> [Work to be completed] Every line from the top of the material through the line holding "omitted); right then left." should be copied exactly, and only those lines.

> [Records for processing]
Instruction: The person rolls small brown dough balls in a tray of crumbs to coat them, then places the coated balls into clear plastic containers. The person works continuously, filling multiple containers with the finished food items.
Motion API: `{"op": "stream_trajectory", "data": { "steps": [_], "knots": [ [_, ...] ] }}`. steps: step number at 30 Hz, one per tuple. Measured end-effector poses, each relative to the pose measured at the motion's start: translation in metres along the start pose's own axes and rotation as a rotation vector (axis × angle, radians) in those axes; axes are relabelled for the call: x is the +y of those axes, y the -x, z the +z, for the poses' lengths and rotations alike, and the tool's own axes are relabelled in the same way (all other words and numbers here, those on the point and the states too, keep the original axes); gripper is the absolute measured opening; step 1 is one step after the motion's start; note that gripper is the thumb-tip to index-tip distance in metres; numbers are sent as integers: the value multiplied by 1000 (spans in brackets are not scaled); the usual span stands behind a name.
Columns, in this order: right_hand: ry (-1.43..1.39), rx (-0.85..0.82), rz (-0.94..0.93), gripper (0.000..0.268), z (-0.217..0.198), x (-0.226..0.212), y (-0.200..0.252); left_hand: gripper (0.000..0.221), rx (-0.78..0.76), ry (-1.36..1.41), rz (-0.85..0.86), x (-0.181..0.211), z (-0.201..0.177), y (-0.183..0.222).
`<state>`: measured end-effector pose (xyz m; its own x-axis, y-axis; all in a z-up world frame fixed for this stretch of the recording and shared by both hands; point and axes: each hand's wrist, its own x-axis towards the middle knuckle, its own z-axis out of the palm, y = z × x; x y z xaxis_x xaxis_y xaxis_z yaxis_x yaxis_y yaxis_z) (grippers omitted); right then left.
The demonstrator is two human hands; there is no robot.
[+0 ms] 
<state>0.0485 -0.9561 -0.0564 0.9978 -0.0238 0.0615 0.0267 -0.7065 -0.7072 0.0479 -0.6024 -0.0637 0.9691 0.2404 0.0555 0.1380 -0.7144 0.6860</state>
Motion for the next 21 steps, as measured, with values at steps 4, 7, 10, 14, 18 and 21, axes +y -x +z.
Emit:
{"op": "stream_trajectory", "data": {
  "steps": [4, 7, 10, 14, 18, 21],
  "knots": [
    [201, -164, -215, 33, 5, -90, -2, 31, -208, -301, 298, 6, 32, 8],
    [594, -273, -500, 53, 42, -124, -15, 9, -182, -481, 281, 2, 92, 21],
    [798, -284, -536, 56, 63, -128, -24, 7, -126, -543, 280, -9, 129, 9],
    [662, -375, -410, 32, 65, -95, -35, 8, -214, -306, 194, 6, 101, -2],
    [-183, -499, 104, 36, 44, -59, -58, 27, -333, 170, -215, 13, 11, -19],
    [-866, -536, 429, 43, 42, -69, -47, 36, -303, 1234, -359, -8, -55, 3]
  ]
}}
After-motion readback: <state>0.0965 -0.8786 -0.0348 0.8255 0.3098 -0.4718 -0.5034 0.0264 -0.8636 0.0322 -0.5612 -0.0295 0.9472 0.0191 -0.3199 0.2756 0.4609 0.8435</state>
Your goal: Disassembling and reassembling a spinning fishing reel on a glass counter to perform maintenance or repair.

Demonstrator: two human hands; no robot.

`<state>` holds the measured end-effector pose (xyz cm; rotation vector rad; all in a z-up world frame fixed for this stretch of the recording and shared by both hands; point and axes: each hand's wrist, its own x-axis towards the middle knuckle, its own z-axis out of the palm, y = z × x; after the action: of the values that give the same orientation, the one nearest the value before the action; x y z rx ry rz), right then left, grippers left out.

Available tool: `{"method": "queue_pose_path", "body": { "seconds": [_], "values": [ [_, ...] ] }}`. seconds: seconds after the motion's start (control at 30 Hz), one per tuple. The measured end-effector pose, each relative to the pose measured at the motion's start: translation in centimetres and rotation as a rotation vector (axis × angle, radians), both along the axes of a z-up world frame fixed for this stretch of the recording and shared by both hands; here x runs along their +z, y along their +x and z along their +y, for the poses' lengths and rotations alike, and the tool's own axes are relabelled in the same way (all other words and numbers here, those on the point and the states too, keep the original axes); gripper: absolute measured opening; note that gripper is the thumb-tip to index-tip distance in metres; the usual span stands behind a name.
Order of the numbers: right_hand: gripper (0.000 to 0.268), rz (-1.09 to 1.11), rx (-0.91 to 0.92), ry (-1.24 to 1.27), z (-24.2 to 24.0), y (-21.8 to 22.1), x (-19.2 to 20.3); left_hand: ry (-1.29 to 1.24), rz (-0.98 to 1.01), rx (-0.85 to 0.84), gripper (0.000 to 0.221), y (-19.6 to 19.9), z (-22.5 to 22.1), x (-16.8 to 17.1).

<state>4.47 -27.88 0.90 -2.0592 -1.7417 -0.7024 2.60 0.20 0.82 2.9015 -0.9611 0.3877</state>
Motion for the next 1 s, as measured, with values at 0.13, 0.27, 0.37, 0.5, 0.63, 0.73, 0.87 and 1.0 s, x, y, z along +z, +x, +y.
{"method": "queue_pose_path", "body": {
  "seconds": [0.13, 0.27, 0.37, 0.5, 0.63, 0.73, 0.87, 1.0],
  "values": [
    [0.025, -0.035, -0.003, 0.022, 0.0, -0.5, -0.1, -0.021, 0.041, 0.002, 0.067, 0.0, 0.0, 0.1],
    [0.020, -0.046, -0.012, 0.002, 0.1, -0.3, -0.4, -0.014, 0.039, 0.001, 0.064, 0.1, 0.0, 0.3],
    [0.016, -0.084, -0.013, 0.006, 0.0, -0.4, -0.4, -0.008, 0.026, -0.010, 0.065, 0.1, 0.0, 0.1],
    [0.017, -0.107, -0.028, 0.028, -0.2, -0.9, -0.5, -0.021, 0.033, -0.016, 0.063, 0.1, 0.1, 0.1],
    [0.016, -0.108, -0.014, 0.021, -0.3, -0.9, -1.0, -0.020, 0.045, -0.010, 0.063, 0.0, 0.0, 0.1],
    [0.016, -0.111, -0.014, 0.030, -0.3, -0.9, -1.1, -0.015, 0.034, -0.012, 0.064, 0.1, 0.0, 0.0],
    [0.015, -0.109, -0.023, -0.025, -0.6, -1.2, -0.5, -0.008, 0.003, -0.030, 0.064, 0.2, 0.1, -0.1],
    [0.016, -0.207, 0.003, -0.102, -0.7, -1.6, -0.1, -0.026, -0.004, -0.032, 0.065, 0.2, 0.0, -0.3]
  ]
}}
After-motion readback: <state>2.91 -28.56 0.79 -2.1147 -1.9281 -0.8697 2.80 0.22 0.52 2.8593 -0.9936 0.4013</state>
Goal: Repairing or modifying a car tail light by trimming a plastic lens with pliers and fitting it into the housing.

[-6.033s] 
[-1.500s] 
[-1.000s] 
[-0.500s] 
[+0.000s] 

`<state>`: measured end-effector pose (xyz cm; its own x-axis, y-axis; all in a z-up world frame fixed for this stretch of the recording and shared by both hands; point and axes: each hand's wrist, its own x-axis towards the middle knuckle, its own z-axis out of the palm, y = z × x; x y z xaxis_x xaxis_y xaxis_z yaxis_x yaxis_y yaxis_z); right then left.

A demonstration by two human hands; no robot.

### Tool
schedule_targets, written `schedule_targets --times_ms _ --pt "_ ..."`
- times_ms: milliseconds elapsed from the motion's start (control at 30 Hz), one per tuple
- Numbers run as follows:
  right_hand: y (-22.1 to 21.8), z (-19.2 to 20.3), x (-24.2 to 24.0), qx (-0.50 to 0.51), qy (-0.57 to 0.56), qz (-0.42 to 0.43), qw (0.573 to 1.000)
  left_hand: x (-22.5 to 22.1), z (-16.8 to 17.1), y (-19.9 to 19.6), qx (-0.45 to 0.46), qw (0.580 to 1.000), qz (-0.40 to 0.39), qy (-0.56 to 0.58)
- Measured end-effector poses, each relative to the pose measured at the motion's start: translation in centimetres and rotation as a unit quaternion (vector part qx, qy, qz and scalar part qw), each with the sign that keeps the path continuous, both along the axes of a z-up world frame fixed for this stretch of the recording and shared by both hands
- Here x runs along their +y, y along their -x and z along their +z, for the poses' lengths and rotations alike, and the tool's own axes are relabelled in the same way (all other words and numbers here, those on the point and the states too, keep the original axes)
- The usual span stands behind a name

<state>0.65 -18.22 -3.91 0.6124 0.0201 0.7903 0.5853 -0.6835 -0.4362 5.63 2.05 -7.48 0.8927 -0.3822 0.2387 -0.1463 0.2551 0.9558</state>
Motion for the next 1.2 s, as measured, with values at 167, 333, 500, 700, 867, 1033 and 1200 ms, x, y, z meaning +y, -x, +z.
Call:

> [Task output]
Instruction: The person rolls small brown dough balls in a tray of crumbs to coat them, then places the coated balls into clear plastic containers. The person works continuously, filling multiple containers with the finished food items.
Motion API: `{"op": "stream_trajectory", "data": { "steps": [_], "knots": [ [_, ...] ] }}`. steps: step number at 30 Hz, one per tuple. Measured end-effector poses, each relative to the pose measured at the motion's start: translation in metres along the start pose's own axes and rotation as a rotation vector (axis × angle, radians) in those axes; axes are relabelled for the call: x is the +y of those axes, y the -x, z the +z, for the poses' lengths and rotations alike, and the tool's own axes are relabelled in the same way (all other words and numbers here, those on the point and the states too, keep the original axes); gripper is the absolute measured opening; step 1 is one step after the motion's start; note that gripper is the thumb-tip to index-tip distance in metres; numbers are sent as integers: the value multiplied by 1000 (spans in brackets are not scaled); the usual span stands behind a name.
Columns, in this order: right_hand: ry (-1.43..1.39), rx (-0.85..0.82), rz (-0.94..0.93), gripper (0.000..0.268), z (-0.217..0.198), x (-0.226..0.212), y (-0.200..0.252); left_hand: gripper (0.000..0.221), rx (-0.78..0.76), ry (-1.36..1.41), rz (-0.85..0.86), x (-0.181..0.211), z (-0.201..0.177), y (-0.183..0.222).
`<state>`: measured end-effector pose (xyz m; its own x-axis, y-axis; all in a z-up world frame fixed for this stretch of the recording and shared by both hands; point and axes: each hand's wrist, its own x-axis towards the middle knuckle, its own z-axis out of the palm, y = z × x; x y z xaxis_x xaxis_y xaxis_z yaxis_x yaxis_y yaxis_z) (grippers omitted); right then left.

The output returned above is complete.